- **Work instruction**
Pick out all lines with the word "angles" from the records that follow.

- **Supplied entries**
******

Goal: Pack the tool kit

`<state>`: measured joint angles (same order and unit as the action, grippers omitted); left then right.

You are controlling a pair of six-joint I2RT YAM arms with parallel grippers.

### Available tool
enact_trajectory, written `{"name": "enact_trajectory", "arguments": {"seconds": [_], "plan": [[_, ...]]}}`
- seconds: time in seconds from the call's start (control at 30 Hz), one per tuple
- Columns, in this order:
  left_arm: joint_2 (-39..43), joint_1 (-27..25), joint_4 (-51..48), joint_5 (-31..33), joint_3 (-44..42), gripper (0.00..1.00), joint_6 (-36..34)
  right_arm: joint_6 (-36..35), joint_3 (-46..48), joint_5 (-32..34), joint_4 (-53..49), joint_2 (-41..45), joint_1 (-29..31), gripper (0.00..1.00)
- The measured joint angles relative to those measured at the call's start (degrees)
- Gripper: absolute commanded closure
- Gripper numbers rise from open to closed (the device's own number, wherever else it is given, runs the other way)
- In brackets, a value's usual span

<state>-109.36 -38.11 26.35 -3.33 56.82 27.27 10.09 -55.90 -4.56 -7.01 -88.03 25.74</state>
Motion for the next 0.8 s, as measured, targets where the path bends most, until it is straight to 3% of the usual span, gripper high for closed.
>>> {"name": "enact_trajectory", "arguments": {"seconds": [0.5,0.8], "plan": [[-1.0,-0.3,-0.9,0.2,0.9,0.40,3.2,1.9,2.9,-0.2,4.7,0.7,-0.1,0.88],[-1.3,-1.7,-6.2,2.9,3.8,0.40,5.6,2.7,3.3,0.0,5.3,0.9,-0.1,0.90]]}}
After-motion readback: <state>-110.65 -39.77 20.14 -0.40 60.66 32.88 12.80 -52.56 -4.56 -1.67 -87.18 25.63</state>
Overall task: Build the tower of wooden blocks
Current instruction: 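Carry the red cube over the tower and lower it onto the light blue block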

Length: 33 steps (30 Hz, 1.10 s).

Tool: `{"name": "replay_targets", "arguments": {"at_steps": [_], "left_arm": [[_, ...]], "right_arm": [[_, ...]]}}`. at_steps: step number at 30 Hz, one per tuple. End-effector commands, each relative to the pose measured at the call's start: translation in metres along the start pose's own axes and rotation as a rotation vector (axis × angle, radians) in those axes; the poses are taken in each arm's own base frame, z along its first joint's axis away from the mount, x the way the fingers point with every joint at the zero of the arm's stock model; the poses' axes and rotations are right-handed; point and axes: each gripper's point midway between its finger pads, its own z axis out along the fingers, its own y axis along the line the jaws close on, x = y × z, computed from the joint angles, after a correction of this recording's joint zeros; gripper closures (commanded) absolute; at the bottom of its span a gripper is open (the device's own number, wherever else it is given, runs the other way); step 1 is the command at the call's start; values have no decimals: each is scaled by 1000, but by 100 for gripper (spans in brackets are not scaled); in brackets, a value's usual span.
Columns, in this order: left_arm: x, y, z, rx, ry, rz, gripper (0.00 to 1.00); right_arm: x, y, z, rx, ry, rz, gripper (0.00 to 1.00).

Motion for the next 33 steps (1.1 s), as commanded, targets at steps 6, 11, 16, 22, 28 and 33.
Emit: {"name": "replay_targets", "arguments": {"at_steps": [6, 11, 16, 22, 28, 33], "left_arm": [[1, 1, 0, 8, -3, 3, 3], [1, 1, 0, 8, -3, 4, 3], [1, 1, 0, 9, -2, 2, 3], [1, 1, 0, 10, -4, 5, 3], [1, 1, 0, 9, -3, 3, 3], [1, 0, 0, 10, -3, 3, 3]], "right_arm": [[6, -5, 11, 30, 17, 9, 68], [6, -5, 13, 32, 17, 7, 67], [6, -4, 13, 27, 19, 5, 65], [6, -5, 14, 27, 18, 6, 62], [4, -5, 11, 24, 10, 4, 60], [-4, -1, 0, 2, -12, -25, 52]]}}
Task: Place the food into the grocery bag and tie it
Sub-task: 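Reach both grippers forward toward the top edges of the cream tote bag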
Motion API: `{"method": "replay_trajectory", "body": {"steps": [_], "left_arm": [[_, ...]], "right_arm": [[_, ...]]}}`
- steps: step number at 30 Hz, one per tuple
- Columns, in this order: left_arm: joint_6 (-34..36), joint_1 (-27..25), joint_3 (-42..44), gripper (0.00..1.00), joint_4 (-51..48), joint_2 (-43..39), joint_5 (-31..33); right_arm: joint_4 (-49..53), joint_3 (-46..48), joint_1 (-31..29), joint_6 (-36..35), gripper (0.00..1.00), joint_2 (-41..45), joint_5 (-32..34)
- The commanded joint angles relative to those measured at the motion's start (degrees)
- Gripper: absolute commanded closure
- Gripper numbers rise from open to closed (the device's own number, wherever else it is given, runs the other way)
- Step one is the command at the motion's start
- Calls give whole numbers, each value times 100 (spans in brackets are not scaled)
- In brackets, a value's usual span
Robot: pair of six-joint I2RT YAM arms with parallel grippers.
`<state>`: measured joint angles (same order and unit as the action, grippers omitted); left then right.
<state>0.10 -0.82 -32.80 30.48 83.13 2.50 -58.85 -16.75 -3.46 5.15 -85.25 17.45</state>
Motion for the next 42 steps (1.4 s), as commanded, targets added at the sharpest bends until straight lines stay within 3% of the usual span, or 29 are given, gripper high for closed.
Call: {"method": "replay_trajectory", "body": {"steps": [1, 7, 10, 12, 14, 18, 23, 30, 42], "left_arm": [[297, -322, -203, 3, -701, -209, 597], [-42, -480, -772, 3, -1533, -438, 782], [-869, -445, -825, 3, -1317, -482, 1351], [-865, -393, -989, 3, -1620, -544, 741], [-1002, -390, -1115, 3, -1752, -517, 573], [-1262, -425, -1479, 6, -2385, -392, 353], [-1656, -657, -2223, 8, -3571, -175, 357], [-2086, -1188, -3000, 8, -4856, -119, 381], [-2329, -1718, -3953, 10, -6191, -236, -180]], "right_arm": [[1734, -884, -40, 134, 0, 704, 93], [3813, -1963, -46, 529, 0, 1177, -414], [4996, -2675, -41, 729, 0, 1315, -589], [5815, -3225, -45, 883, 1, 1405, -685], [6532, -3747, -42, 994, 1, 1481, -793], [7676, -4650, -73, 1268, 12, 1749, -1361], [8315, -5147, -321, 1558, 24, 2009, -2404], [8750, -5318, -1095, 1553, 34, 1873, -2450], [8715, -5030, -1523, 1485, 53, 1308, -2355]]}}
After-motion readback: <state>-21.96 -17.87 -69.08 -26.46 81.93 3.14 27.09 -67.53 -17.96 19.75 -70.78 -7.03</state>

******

- **Answer space**
`<state>`: measured joint angles (same order and unit as the action, grippers omitted); left then right.
- The measured joint angles relative to those measured at the call's start (degrees)
Tool: `{"name": "replay_targets", "arguments": {"at_steps": [_], "left_arm": [[_, ...]], "right_arm": [[_, ...]]}}`. at_steps: step number at 30 Hz, one per tuple. End-effector commands, each relative to the pose measured at the call's start: translation in metres along the start pose's own axes and rotation as a rotation vector (axis × angle, radians) in those axes; the poses are taken in each arm's own base frame, z along its first joint's axis away from the mount, x the way the fingers point with every joint at the zero of the arm's stock model; the poses' axes and rotations are right-handed; point and axes: each gripper's point midway between its finger pads, its own z axis out along the fingers, its own y axis along the line the jaws close on, x = y × z, computed from the joint angles, after a correction of this recording's joint zeros; gripper closures (commanded) absolute; at the bottom of its span a gripper is open (the device's own number, wherever else it is given, runs the other way); step 1 is the command at the call's start; values have no decimals: each is scaled by 1000, but by 100 for gripper (spans in brackets are not scaled); in brackets, a value's usual span.
- The commanded joint angles relative to those measured at the motion's start (degrees)
`<state>`: measured joint angles (same order and unit as the action, grippers omitted); left then right.

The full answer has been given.